UCSC-CRL-96-23: TWO-WAY TCP TRAFFIC OVER RATE CONTROLLED CHANNELS: EFFECTS AND ANALYSIS

08/01/1996 09:00 AM
Computer Engineering
We examine the performance of bidirectional TCP/IP connections over a network which uses rate-based flow and congestion control mechanisms. An example of such a network is an Asynchronous Transfer Mode (ATM) network using the Available Bit Rate (ABR) service. The sharing of a common buffer by TCP packets and acknowledgements has been known to result in an effect called ack compression, where acks of a connection arrive at the source bunched together, resulting in unfairness and degraded throughput. It has been the expectation that maintaining a smooth flow of data using rate-based flow control would mitigate, if not eliminate, the various forms of burstiness experienced with the TCP window flow control.
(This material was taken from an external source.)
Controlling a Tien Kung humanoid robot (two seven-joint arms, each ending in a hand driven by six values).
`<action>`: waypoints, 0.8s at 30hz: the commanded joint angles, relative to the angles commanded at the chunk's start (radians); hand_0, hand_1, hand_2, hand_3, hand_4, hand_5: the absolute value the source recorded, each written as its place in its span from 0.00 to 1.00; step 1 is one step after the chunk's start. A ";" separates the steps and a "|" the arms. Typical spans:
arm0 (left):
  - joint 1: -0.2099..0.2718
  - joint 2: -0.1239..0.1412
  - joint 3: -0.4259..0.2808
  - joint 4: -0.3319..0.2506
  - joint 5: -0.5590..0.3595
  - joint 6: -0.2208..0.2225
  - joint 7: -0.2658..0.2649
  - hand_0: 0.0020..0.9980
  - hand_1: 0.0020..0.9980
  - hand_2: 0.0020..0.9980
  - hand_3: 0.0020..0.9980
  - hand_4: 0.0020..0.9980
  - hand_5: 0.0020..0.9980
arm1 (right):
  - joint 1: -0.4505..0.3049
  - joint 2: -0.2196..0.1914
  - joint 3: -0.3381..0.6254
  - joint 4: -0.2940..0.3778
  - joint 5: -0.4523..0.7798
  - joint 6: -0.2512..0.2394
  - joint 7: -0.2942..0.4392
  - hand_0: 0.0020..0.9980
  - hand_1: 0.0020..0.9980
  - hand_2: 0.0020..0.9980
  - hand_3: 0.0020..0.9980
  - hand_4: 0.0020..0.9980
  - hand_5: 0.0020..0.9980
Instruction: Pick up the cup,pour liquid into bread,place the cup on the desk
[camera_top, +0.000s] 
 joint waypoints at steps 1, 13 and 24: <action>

However, we show that the problem of TCP ack compression re-appears even while operating over a rate-controlled channel, although the queues are primarily at the end systems now. By analyzing the periodic bursty behavior of the source IP queue, we are able to predict the peak values for the queue and arrive at a simple robust predictor for the degraded throughput, applicable for relatively general situations. The degradation in throughput due to bidirectional traffic can be significant. For example, even in the simple case of symmetrical connections with adequate window sizes, the throughput of each connection is only 66.67% of that under one-way traffic. We validate our analysis using simulation on an ATM network using the Explicit Rate option of the ABR service. We show that the analysis predicts the behavior of the queue and the throughput degradation not only in simple configurations, but also in more general situations, such as multiple synchronized connections between a pair of end-systems, multiple end-systems having different round-trip delays, and in configurations with significant amounts of cross- traffic. We observe the need to separate the flow of acknowledgements and data for the bidirectional TCP connection and for interleaving their processing at the end-systems to overcome the problem of ack compression. We show that the rate-controlled channel localizes the effect of TCP burstiness and the accompanying dynamics to the outgoing queue at the source, requiring source-based approaches to reduce ack compression.